Tanto os judeus como Pilatos declaram enganosos os dois sistemas de poder que incarnam: Pilatos subtrai-se à autoridade civil que o acredita, para se colocar à disposição dos acusadores de Jesus; estes renunciam à autoridade da sua Lei para se colocarem sobre a autoridade de Roma. É uma mudança na qual já não se entende mais quem governa ou é governado. A última cena vivida fora do pretório é a mais impressionante. A hora é muito importante – é o momento da luz plena, é meio dia: agora manifesta-se a glória do Juiz, mesmo que paradoxalmente seja ele o julgado!

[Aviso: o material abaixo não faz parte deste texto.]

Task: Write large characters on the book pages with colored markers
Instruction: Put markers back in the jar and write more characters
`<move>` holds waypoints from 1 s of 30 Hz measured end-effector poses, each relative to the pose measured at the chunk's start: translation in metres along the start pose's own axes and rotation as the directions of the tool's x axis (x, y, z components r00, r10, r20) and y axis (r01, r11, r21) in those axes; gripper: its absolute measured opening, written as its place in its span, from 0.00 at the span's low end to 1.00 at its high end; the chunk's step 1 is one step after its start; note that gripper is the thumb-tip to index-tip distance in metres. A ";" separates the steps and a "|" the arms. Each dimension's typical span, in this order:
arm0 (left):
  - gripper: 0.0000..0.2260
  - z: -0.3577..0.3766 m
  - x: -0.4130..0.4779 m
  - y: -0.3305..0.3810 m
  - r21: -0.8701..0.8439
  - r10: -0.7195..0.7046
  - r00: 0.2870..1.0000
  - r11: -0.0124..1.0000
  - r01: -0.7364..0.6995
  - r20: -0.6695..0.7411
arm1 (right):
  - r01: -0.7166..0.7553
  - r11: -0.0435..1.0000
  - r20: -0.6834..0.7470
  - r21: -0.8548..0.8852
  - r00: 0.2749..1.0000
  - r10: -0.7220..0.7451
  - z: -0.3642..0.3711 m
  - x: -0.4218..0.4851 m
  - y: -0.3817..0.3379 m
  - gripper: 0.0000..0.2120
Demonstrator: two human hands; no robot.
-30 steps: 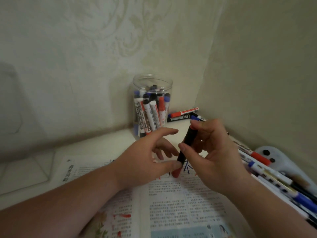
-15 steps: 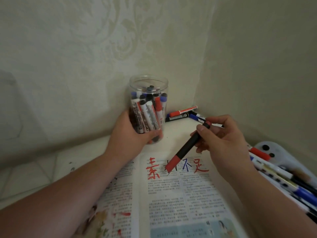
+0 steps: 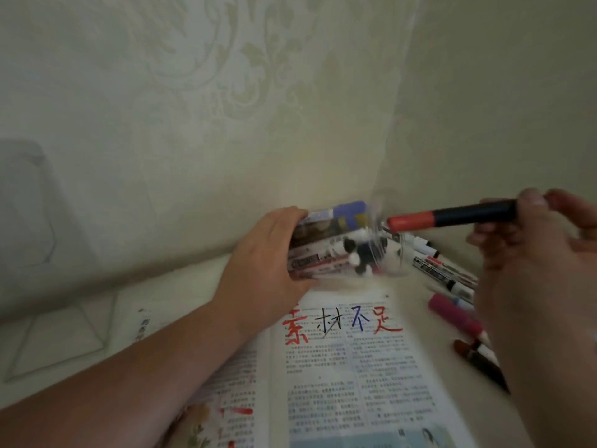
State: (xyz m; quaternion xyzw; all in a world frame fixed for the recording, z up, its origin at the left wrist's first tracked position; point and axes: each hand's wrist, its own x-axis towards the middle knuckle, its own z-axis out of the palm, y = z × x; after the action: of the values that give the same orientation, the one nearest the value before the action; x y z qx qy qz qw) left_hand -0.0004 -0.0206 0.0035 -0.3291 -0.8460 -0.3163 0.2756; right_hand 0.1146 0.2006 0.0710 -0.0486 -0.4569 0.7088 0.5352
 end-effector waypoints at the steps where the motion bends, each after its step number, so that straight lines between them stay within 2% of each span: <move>1: 0.39 0.001 0.000 0.001 0.046 0.049 0.999 0.998 -0.049 -0.004 | 0.004 1.000 -0.042 0.017 0.999 -0.003 -0.001 0.004 -0.002 0.26; 2: 0.38 0.003 -0.001 0.001 0.083 0.089 0.996 0.993 -0.088 -0.003 | 0.009 1.000 -0.073 0.003 0.997 -0.009 -0.002 0.007 -0.005 0.35; 3: 0.38 0.004 -0.002 0.001 0.106 0.110 0.994 0.988 -0.109 0.000 | 0.032 0.999 -0.068 -0.036 0.997 -0.034 -0.003 0.008 -0.005 0.36; 6: 0.39 0.005 -0.002 0.000 0.131 0.107 0.994 0.985 -0.110 0.031 | 0.146 0.965 0.005 -0.219 0.989 -0.148 -0.005 -0.001 0.002 0.15; 8: 0.40 0.004 -0.002 -0.003 0.121 0.084 0.996 0.989 -0.088 0.041 | 0.152 0.945 0.024 -0.289 0.988 -0.152 -0.004 -0.008 0.006 0.12; 10: 0.40 0.002 -0.002 -0.004 0.112 0.059 0.998 0.992 -0.063 0.035 | 0.103 0.951 -0.024 -0.292 0.993 -0.115 -0.003 -0.007 0.007 0.12; 14: 0.39 -0.001 -0.002 -0.004 0.093 0.025 1.000 0.995 -0.027 0.019 | -0.068 0.981 -0.213 -0.184 0.977 0.028 -0.009 0.010 0.014 0.11; 18: 0.39 -0.001 -0.003 -0.005 0.090 0.041 0.999 0.995 -0.043 0.022 | -0.172 0.968 -0.200 -0.184 0.971 0.134 -0.008 0.010 0.027 0.10; 20: 0.38 0.000 -0.003 -0.004 0.083 0.054 0.998 0.995 -0.055 0.018 | -0.236 0.953 -0.123 -0.191 0.969 0.215 -0.003 0.001 0.031 0.08; 22: 0.37 0.001 -0.004 -0.002 0.059 0.070 0.998 0.996 -0.070 0.007 | -0.262 0.932 0.047 -0.250 0.958 0.282 0.002 -0.012 0.035 0.02; 23: 0.37 0.001 -0.004 -0.001 0.045 0.076 0.997 0.996 -0.076 0.002 | -0.226 0.913 0.151 -0.339 0.945 0.290 0.003 -0.017 0.038 0.04; 25: 0.37 0.001 -0.004 -0.001 0.022 0.066 0.998 0.998 -0.066 0.000 | -0.097 0.834 0.333 -0.543 0.887 0.320 0.003 -0.024 0.039 0.16; 26: 0.37 0.000 -0.004 -0.001 0.013 0.048 0.999 0.999 -0.048 0.000 | -0.052 0.789 0.364 -0.613 0.867 0.340 0.006 -0.027 0.035 0.21; 27: 0.38 -0.001 -0.004 -0.002 0.001 0.025 1.000 1.000 -0.025 0.000 | -0.016 0.748 0.378 -0.664 0.856 0.354 0.007 -0.028 0.031 0.22; 30: 0.40 -0.002 -0.004 -0.003 -0.054 -0.059 0.998 0.997 0.058 -0.004 | 0.057 0.670 0.440 -0.740 0.795 0.418 0.007 -0.026 0.024 0.15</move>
State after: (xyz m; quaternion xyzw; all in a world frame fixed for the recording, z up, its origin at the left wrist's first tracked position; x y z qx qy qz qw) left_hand 0.0003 -0.0255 0.0016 -0.3106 -0.8457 -0.3477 0.2596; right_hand 0.1044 0.1748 0.0473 -0.0852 -0.8291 0.5024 0.2300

Os soldados tinham feito a investidura real de Jesus, agora Pilatos entronizava-o diante do seu povo como rei (depois no Gólgota será feita proclamação universal da sua realeza). Realiza-se aqui a nível simbólico o sentido fundamental da crucifixão e da ressurreição: a exaltação do Rei-Messias – rei espoliado de atributos de poder, mas deslumbrante na luz do amor – e a condenação do mundo pecador.